WHAT THE EXERCISE ASKS: From the records that follow, give the number of lines that include the word "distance", with no further words.

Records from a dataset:
----

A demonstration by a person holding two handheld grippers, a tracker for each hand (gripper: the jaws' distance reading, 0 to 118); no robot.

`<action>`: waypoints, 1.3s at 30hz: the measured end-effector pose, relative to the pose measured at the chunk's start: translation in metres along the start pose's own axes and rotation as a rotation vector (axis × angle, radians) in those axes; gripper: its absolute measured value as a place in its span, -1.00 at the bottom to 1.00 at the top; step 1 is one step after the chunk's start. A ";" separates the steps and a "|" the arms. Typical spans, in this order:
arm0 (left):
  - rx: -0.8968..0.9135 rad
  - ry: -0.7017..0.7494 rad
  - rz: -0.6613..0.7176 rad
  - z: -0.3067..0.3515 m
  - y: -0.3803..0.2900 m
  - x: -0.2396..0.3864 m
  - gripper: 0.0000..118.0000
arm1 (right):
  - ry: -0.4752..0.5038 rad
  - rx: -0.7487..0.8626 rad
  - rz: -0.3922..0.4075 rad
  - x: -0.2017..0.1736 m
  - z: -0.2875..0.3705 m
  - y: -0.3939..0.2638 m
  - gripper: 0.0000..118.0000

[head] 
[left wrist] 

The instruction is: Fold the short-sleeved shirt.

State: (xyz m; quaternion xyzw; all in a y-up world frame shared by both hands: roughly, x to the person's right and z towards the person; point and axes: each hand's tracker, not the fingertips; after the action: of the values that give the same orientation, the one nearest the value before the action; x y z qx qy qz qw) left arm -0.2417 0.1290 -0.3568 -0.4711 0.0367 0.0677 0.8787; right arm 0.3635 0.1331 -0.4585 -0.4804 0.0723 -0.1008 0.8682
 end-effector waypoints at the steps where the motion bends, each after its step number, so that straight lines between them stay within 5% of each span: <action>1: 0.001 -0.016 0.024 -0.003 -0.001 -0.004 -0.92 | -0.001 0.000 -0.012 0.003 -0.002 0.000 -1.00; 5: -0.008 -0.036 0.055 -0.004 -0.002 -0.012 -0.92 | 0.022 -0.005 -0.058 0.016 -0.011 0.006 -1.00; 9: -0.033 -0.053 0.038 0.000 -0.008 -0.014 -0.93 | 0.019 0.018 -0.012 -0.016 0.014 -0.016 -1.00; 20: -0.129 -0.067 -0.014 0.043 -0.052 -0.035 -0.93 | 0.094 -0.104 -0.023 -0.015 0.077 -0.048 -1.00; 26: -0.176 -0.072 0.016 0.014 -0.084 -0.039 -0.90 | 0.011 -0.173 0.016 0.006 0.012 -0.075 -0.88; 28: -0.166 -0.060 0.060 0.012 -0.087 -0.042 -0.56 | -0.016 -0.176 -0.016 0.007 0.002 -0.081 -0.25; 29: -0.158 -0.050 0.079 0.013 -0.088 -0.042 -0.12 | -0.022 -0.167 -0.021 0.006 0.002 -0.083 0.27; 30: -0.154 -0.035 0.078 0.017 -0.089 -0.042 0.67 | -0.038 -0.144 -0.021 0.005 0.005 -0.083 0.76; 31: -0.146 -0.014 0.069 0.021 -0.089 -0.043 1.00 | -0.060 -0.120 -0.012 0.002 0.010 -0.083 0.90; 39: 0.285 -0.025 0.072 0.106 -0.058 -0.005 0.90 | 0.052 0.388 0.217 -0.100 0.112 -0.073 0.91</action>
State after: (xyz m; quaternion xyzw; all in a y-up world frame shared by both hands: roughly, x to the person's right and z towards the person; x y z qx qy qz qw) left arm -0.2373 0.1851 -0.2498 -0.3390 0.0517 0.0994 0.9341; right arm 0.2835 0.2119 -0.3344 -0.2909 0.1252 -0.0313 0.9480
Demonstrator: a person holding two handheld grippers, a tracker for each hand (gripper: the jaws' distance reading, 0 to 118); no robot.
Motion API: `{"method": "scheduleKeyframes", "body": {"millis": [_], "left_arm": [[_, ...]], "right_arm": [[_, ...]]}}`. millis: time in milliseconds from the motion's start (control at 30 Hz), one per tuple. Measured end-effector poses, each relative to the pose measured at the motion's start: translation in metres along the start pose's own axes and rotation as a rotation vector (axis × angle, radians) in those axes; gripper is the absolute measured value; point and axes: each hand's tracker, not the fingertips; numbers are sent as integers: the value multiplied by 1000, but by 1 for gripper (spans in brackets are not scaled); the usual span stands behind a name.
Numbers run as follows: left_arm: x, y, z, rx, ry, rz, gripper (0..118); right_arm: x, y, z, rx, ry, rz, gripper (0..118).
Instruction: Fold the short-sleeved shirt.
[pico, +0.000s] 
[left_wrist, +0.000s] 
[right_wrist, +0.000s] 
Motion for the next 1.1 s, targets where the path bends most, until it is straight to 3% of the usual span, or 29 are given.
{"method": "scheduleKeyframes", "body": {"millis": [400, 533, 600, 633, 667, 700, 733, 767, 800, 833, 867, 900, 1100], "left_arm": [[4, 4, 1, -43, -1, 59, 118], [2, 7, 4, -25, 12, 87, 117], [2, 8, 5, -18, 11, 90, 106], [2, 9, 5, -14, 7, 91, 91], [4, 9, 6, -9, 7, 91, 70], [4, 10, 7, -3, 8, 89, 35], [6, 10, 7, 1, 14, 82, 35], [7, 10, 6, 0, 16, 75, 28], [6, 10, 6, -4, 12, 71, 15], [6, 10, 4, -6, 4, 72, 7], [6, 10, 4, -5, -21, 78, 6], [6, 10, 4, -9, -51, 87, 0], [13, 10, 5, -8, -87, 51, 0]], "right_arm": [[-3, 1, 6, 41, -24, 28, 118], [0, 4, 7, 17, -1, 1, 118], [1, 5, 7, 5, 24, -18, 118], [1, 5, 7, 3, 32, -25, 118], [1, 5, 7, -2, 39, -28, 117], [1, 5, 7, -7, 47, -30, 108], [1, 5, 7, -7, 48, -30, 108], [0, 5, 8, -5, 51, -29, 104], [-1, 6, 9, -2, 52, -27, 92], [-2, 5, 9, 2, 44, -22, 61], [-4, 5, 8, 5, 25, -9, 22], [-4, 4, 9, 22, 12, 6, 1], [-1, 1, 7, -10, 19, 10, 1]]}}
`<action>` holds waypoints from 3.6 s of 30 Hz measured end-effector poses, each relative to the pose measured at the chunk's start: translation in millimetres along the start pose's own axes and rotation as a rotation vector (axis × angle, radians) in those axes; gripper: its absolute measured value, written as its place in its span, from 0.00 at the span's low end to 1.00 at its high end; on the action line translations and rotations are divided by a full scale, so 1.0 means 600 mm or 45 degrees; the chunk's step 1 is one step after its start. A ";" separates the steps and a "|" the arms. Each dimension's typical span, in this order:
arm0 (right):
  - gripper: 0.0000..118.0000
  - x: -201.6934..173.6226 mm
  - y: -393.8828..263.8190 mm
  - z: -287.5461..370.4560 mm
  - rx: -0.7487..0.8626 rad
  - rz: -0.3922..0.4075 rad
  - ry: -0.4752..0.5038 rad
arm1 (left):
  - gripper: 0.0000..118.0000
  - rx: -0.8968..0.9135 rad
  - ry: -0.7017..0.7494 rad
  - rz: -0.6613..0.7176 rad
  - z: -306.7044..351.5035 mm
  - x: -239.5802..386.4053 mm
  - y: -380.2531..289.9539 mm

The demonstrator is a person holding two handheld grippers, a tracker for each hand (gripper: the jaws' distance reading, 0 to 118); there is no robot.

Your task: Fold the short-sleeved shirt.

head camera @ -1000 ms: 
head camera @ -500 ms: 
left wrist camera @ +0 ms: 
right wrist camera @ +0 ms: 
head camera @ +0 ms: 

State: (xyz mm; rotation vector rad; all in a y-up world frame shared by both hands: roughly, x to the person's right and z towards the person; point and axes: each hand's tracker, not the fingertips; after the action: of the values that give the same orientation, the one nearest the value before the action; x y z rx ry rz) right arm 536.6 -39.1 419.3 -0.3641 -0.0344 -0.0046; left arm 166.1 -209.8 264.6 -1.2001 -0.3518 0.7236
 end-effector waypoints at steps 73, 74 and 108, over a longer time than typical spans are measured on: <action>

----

ANSWER BELOW: 3